Pour bon nombre d'agriculteurs en vente directe, l'heure est au bilan une fois les festivités de Noël passées. Si certains produits qualitatifs continuent de se démarquer (beurre, bûche glacée...) le marché de la transformation à la ferme semble en proie à une très grande hétérogénéité.

Noël et vente directeMalgré l'inflation, certains éleveurs parviennent à faire progresser leur chiffre d'affaires en vente directe. (©Terre-net Media)

En Seinte-et-Marne (77), Emilie Gryspeerdt réalise des glaces à partir du lait produit sur son exploitation depuis maintenant 5 ans. Si son activité de vente à la ferme est toujours en progression, elle note les effets de l'inflation sur le comportement des consommateurs. 

Les clients calculent davantage

« En novembre, mes ventes ont continué de se développer, mais il me manque 10 % pour être dans la tendance de progression de l'année », note l'éleveuse qui aura écoulé 1 200 bûches glacées à l'occasion des fêtes cette année, contre 1 000 en 2021. « On observe bien une progression des ventes, mais le comportement des consommateurs a changé, ils calculent davantage, réfléchissent bien au nombre de portions qu'il leur faut pour ne pas avoir de restes ». Son secret pour progresser malgré la hausse des prix : « proposer un bon rapport qualité/prix ». L'agricultrice commercialise ses bûches 5/6 parts 15 €, et ses gâteaux glacés 10/12 parts 25 €. « Si je les vendais 5 € plus cher, ils ne partiraient pas ».

De grandes disparités selon les bassins de population

Patrick Haudebourt, éleveur bovin à Villers-sur-Auchy dans l'Oise (60), transforme via son atelier de découpe à la ferme environ 25 bovins par an, et écoule sa production en Picardie ainsi qu'en région Parisienne. Présent en dépôt vente dans de nombreux points de vente, ainsi que via les plateformes La ruche qui dit oui, et locavor.fr, l'agriculteur remarque de grandes disparités selon les points de commercialisation. « Selon l'endroit, le panier moyen passe de 30 à 80 € ». Si ses ventes peinent à évoluer auprès des ménages les plus modestes, « dans les zones les plus aisées, on ne voit pas de différences ». Le contenu du panier du consommateur a également évolué. « Le bœuf devient trop cher pour le consommateur, qui lui préfère du porc ou de la volaille », commente l'agriculteur qui a peiné à écouler 2 vaches de réformes sur le mois de décembre, alors qu'il parvient généralement à atteindre ce niveau. 
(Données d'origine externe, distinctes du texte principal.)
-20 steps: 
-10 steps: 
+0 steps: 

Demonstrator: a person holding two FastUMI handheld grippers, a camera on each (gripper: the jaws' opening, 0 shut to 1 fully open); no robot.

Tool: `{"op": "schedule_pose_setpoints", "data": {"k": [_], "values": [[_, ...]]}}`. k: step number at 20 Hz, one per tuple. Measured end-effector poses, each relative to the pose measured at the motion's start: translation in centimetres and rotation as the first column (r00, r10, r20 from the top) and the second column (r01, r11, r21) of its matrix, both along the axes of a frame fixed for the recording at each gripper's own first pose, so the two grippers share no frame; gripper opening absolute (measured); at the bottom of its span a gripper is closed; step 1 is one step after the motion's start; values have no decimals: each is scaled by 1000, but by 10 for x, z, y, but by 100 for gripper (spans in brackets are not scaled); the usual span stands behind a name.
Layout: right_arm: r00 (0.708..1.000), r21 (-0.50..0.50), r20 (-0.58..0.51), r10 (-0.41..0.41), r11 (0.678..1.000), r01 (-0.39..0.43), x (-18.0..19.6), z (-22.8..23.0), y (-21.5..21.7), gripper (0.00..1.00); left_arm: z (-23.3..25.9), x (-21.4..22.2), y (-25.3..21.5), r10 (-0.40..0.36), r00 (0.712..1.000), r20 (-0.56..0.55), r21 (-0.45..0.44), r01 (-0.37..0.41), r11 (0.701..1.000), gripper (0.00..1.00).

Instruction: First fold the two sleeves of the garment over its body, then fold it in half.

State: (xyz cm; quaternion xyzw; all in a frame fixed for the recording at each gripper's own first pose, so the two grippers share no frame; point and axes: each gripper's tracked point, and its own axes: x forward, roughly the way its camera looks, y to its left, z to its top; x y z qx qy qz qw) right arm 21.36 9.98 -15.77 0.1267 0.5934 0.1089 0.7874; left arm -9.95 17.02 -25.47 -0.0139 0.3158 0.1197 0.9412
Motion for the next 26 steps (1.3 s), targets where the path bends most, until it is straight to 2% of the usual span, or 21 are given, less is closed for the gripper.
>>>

Retour des grandes tablées après deux Noëls confinés 

L'agriculteur a toutefois réussi à faire progresser son chiffre d'affaires de 35 % durant le mois de décembre (avec une hausse des prix de 10 % en lien avec l'inflation). Il explique la progression des ventes par le retour d'une certaine convivialité, perdue avec le Covid : « après deux Noëls plus ou moins confinés, les restrictions sanitaires apparaissent beaucoup moins grandes cette année, ce qui a favorisé le retour des grandes tablées. Certaines personnes qui avaient quitté Paris ont également fait machine arrière ce qui contribue à alimenter la demande », note l'agriculteur.

Les valeurs sûres se maintiennent

Chez Sylvie Fromont, éleveuse laitière dans le Nord près de Saint-Amand-les-Eaux, seule la vente de beurre, son produit d'appel se maintient : « nous en vendons environ 250 kg par semaine, et s'il se vend si bien, c'est sûrement qu'il est bon ! » sourit l'éleveuse. Pour le reste, l'agricultrice observe une baisse de l'ordre de 30 % de son chiffre d'affaires. « Les gens préfèrent aller au moins cher en grande surface, sauf pour les produits vraiment différenciants ». Les produits de Noël ont été assez peu demandés cette année : « nous avons vendus 5 volailles cette année pour les fêtes, contre un quinzaine l'année dernière. Mêmes les gaufres fourrées que l'on met généralement dans les paniers garnis à Noël se sont assez peu vendues ». 

L'éleveuse nordiste se pose cependant la question de la rentabilité de la vente directe dans un contexte d'augmentation du prix du lait. « À 500 €/ 1 000 l (en incluant les primes qualité), sachant qu'il fait 22 l de lait pour faire du beurre, c'est tout aussi rentable de le vendre à la laiterie. Reste à voir le temps que ça durera... », explique l'agricultrice qui vend son beurre 10,40 €/kg.